Alla fine Obama può riprendersi dal brutto colpo nell’arena, da lui subito con una strana ma non inspiegabile passività, ma non sarà facile. Perché è stato un presidente molto irritante dal punto di vista ideologico degli americani che hanno vissuto e nutrito il ciclo liberale e liberista, socialmente conservatore, individualista degli ultimi decenni. Clinton aveva assecondato la cosa, strappò la triangolazione politica ai repubblicani, fu a suo modo parte della Right Nation.

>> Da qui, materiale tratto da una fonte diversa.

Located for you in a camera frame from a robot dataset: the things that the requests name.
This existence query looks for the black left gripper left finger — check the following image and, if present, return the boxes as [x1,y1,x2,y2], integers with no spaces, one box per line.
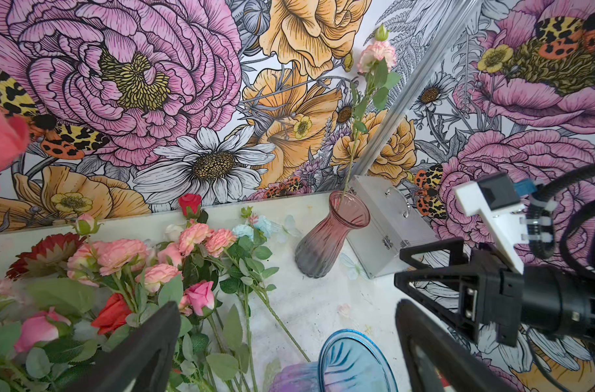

Obama non ce l’ha fatta, ma ha cercato di giocare la carta moderata, in particolare con una tenuta rigorosa sotto il profilo della sicurezza nazionale (Guantanamo, droni e operazione Bin Laden) e con un tentativo blando di regolazione del mercato finanziario, ma il mondo va ormai dove vuole e lui, in patria e all’estero, fa figura di isolato, di cavaliere dalla faccia triste, hidalgo al tramonto e senza più troppa speranza da offrire neanche all’esercito umanitario che lo aveva portato in trionfo. Sondaggi e chiacchiere a parte, media a parte, si sa (ma non si dice) che sulla carta può perdere.